→ INSTRUCTIONS FOR THE TASK:
Extract the full listing verbatim and drop any pictures from your copy.

--*--

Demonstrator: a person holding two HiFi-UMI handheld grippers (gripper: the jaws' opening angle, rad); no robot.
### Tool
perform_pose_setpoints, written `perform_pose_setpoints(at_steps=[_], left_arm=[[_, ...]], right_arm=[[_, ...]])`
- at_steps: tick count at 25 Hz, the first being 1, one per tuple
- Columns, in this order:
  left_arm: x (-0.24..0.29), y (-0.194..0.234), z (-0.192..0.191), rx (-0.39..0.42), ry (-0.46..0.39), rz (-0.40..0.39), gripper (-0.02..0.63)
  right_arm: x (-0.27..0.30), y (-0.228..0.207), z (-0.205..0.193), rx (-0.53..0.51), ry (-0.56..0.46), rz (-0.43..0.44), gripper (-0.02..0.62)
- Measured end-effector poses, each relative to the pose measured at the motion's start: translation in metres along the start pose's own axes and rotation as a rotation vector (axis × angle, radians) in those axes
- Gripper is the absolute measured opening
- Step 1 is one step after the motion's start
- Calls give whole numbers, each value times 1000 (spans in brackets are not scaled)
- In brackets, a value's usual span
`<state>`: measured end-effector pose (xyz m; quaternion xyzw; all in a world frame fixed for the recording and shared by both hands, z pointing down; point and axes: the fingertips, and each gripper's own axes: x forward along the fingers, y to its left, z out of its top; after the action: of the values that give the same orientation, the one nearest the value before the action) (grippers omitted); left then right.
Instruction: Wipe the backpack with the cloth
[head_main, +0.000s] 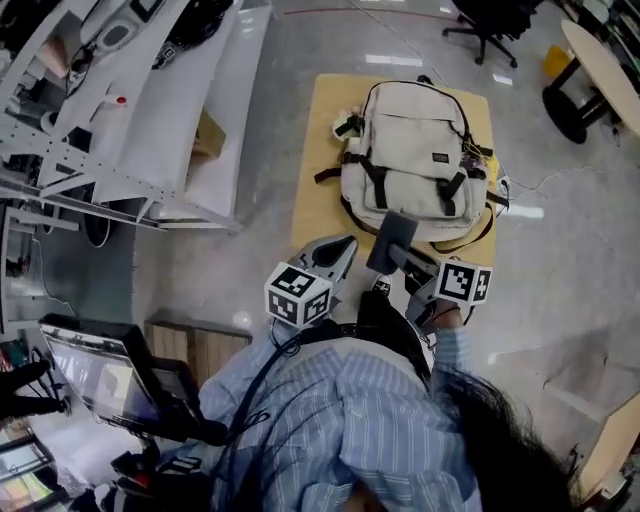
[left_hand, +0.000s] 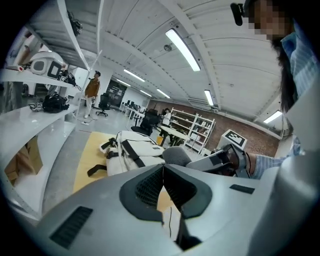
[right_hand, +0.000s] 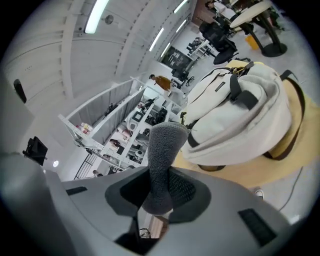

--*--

→ RESULT OF THIS EXERCISE:
Demonstrator: a person holding two HiFi-UMI handheld grippers (gripper: the jaws' opening angle, rad); no robot.
### Tool
perform_pose_setpoints, written `perform_pose_setpoints(at_steps=[_], left_arm=[[_, ...]], right_arm=[[_, ...]])`
- at_steps: tick count at 25 Hz, the first being 1, one per tuple
- Columns, in this order:
  left_arm: x (-0.24..0.29), y (-0.194..0.234), z (-0.192..0.191), rx (-0.39..0.42), ry (-0.46..0.39), rz (-0.40..0.39), gripper (-0.02..0.63)
  right_arm: x (-0.27..0.30), y (-0.228..0.207), z (-0.205..0.193), rx (-0.53..0.51), ry (-0.56..0.46), rz (-0.43..0.44), gripper (-0.02..0.62)
- Measured end-effector poses, each relative to the pose measured at the motion's start: translation in metres along the start pose's own axes and rotation as a rotation vector (axis × angle, radians) in those axes
- Gripper is the absolute measured opening
- Step 1 is one step after the motion's start
- Calls give whole numbers, each value times 1000 (spans in brackets are not scaled)
- In brackets, a value's usual span
`<state>`: measured end-effector pose (xyz m; quaternion xyzw; all in a world frame fixed for the recording and shared by both hands, z pointing down; point and axes: the fingertips, and each gripper's own axes: x forward along the fingers, y to its left, z out of its top; after the action: of the values that give the same orientation, the one nearest the value before the action) (grippers omitted); left then right.
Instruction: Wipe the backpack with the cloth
[head_main, +0.000s] 
[left_hand, +0.000s] 
[right_hand, +0.000s] 

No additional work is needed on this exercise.